* BRIEF
The reply is to contain the full listing, repeated exactly, with pictures left out.
──────── EXERCISE INPUTS
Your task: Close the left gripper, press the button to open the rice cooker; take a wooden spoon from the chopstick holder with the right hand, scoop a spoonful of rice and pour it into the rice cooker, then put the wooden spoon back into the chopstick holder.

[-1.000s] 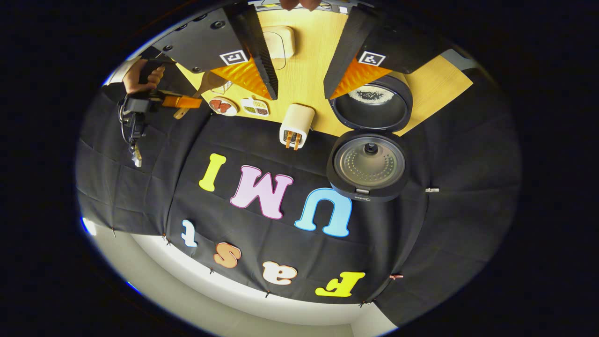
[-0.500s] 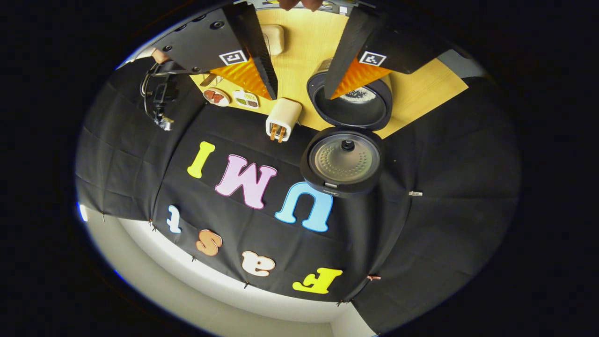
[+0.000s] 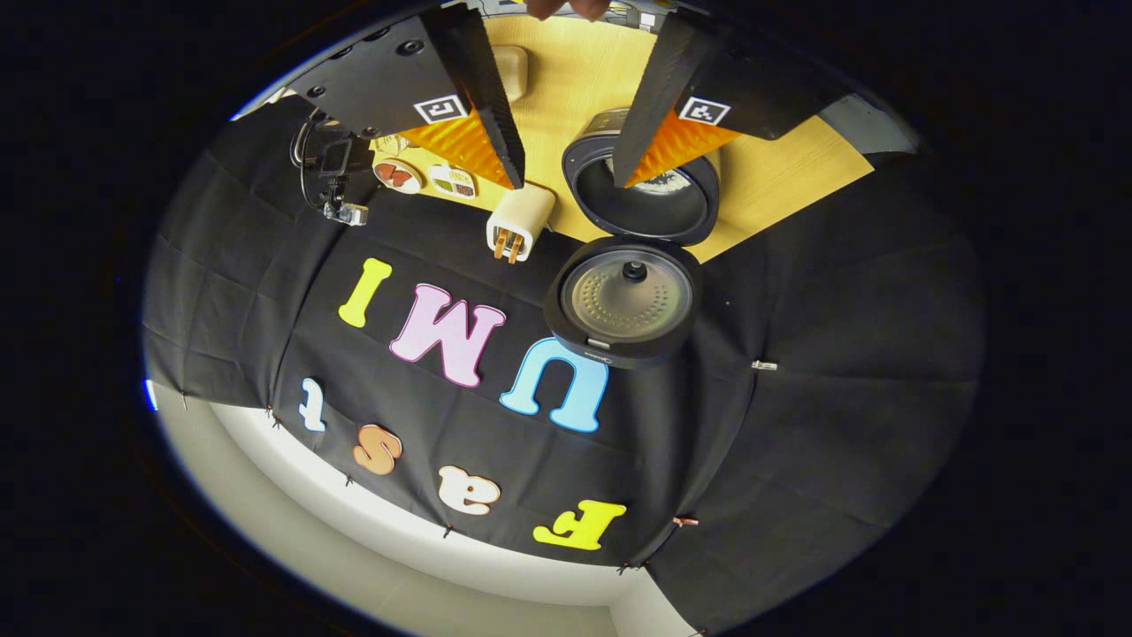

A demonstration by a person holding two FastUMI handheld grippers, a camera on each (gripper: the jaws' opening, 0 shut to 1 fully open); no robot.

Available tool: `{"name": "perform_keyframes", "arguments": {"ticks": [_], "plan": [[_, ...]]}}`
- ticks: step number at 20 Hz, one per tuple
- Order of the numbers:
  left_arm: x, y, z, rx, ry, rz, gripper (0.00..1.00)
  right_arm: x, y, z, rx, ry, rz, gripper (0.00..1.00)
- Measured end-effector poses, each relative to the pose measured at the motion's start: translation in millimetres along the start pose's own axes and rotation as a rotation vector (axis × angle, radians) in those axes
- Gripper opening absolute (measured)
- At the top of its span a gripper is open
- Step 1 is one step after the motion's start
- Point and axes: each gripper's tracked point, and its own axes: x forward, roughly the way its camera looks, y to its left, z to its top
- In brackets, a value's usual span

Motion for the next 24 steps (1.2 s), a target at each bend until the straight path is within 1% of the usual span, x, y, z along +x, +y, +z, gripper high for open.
{"name": "perform_keyframes", "arguments": {"ticks": [1,2,5,6,7,9,10,11,14,15,17,18,19,20,22,24], "plan": [[0,1,0,-0.001,0.001,0.001,0.72,-1,-1,0,0.027,0.004,0.004,0.08],[1,1,-1,-0.003,0.002,0.001,0.72,-1,-2,1,0.054,0.009,0.01,0.12],[2,0,-1,-0.01,0.006,0.0,0.72,-6,-11,-1,0.167,0.019,0.022,0.12],[2,-2,-1,-0.009,0.007,-0.003,0.72,-9,-14,1,0.197,0.016,0.029,0.12],[3,-4,-1,-0.005,0.009,-0.006,0.72,-12,-17,1,0.221,0.015,0.037,0.08],[5,-10,-1,0.007,0.011,-0.015,0.72,-17,-26,2,0.266,0.01,0.042,0.07],[7,-13,-1,0.011,0.013,-0.022,0.72,-20,-32,3,0.294,0.007,0.042,0.12],[7,-15,-1,0.016,0.016,-0.027,0.72,-23,-38,6,0.325,-0.002,0.044,0.07],[10,-26,-1,0.031,0.019,-0.045,0.72,-33,-47,12,0.401,-0.018,0.064,0.07],[11,-29,0,0.036,0.022,-0.05,0.72,-36,-50,14,0.422,-0.021,0.07,0.12],[13,-33,0,0.043,0.024,-0.056,0.72,-42,-56,17,0.471,-0.029,0.083,0.12],[13,-34,0,0.043,0.024,-0.058,0.72,-45,-58,19,0.498,-0.033,0.094,0.12],[14,-35,1,0.043,0.026,-0.058,0.72,-49,-57,21,0.523,-0.036,0.112,0.07],[15,-35,-1,0.04,0.028,-0.057,0.72,-53,-56,24,0.545,-0.04,0.129,0.07],[17,-33,-2,0.029,0.034,-0.052,0.72,-62,-54,34,0.594,-0.053,0.162,0.12],[17,-31,1,0.025,0.03,-0.043,0.72,-72,-50,49,0.631,-0.074,0.197,0.12]]}}
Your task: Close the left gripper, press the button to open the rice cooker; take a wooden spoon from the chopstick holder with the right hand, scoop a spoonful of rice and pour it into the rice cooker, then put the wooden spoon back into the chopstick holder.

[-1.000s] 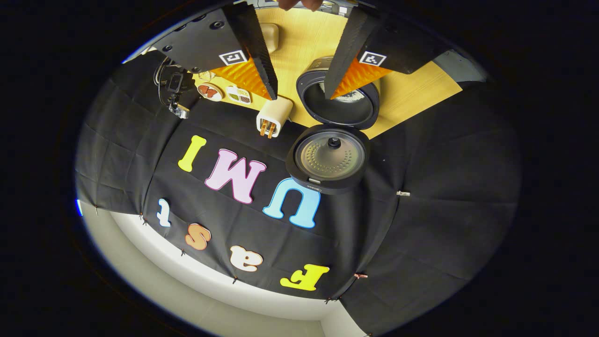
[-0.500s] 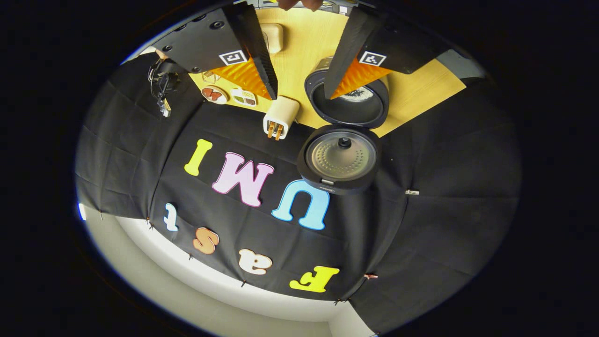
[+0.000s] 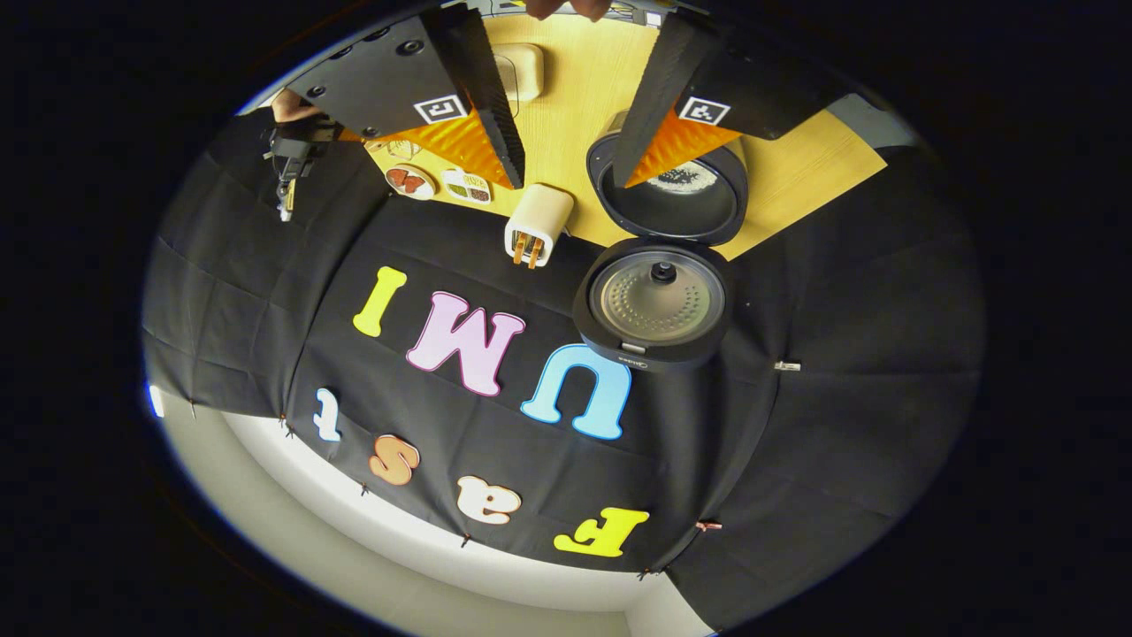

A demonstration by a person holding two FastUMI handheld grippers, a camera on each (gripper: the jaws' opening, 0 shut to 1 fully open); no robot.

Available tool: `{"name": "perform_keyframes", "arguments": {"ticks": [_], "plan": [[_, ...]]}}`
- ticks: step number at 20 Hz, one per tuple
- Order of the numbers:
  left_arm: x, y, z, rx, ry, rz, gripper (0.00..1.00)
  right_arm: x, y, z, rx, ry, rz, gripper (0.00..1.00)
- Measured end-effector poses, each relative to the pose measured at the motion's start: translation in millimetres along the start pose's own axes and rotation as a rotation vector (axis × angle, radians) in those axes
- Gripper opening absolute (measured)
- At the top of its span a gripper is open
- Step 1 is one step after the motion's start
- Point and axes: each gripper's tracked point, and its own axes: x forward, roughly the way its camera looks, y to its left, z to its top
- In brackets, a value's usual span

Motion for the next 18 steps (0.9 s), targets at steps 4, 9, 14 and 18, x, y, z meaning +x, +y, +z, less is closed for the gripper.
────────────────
* SOLUTION TO THIS EXERCISE
Your task: Close the left gripper, press the button to open the rice cooker; take a wooden spoon from the chopstick holder with the right hand, scoop a spoonful of rice and pour it into the rice cooker, then put the wooden spoon back into the chopstick holder.

[-1.000s] 
[-0.500s] 
[+0.000s] 

A demonstration by a person holding two FastUMI handheld grippers, a camera on each (gripper: the jaws' opening, 0 shut to 1 fully open); no robot.

Available tool: `{"name": "perform_keyframes", "arguments": {"ticks": [_], "plan": [[_, ...]]}}`
- ticks: step number at 20 Hz, one per tuple
- Order of the numbers:
  left_arm: x, y, z, rx, ry, rz, gripper (0.00..1.00)
  right_arm: x, y, z, rx, ry, rz, gripper (0.00..1.00)
- Measured end-effector poses, each relative to the pose measured at the motion's start: translation in millimetres along the start pose's own axes and rotation as a rotation vector (axis × angle, radians) in those axes
- Gripper opening absolute (measured)
- At the top of its span a gripper is open
- Step 1 is one step after the motion's start
- Point and axes: each gripper's tracked point, and its own axes: x forward, roughly the way its camera looks, y to its left, z to its top
- In brackets, a value's usual span

Motion for the next 24 steps (1.2 s), a target at each bend until the straight path is within 1% of the usual span, x, y, z along +x, +y, +z, gripper high for open.
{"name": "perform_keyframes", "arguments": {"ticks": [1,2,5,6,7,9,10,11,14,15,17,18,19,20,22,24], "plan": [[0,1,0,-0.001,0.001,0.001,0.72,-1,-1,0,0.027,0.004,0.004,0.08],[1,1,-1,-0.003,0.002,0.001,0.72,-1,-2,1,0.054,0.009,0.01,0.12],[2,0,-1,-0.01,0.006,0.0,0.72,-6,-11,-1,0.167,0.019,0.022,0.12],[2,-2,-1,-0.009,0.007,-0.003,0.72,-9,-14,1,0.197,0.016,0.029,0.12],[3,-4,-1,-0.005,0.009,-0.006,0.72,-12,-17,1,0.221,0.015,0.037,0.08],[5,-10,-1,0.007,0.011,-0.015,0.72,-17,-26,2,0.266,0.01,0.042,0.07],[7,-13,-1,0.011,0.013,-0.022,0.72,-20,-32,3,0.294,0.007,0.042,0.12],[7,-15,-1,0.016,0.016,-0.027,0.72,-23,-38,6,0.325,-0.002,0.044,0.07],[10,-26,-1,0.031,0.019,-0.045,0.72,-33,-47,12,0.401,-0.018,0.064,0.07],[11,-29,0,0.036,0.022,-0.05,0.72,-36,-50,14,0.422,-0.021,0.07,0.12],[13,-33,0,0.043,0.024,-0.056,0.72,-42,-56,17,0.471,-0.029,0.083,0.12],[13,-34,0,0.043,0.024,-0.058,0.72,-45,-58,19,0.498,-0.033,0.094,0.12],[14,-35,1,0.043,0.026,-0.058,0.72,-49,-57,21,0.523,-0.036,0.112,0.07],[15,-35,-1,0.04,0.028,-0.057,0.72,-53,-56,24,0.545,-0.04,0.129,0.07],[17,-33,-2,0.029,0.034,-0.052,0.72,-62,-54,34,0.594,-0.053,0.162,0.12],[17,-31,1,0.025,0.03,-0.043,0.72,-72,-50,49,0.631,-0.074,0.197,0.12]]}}
Your task: Close the left gripper, press the button to open the rice cooker; take a wooden spoon from the chopstick holder with the right hand, scoop a spoonful of rice and pour it into the rice cooker, then put the wooden spoon back into the chopstick holder.

[-1.000s] 
[-0.500s] 
[+0.000s] 

A demonstration by a person holding two FastUMI handheld grippers, a camera on each (gripper: the jaws' opening, 0 shut to 1 fully open); no robot.

Available tool: `{"name": "perform_keyframes", "arguments": {"ticks": [_], "plan": [[_, ...]]}}`
- ticks: step number at 20 Hz, one per tuple
- Order of the numbers:
  left_arm: x, y, z, rx, ry, rz, gripper (0.00..1.00)
  right_arm: x, y, z, rx, ry, rz, gripper (0.00..1.00)
- Measured end-effector poses, each relative to the pose measured at the motion's start: translation in millimetres along the start pose's own axes and rotation as a rotation vector (axis × angle, radians) in those axes
- Gripper opening absolute (measured)
- At the top of its span a gripper is open
- Step 1 is one step after the motion's start
- Point and axes: each gripper's tracked point, and its own axes: x forward, roughly the way its camera looks, y to its left, z to its top
- In brackets, a value's usual span

Motion for the next 18 steps (0.9 s), targets at steps 4, 9, 14 and 18, x, y, z meaning +x, +y, +z, less is closed for the gripper.

The response to this exercise is finished.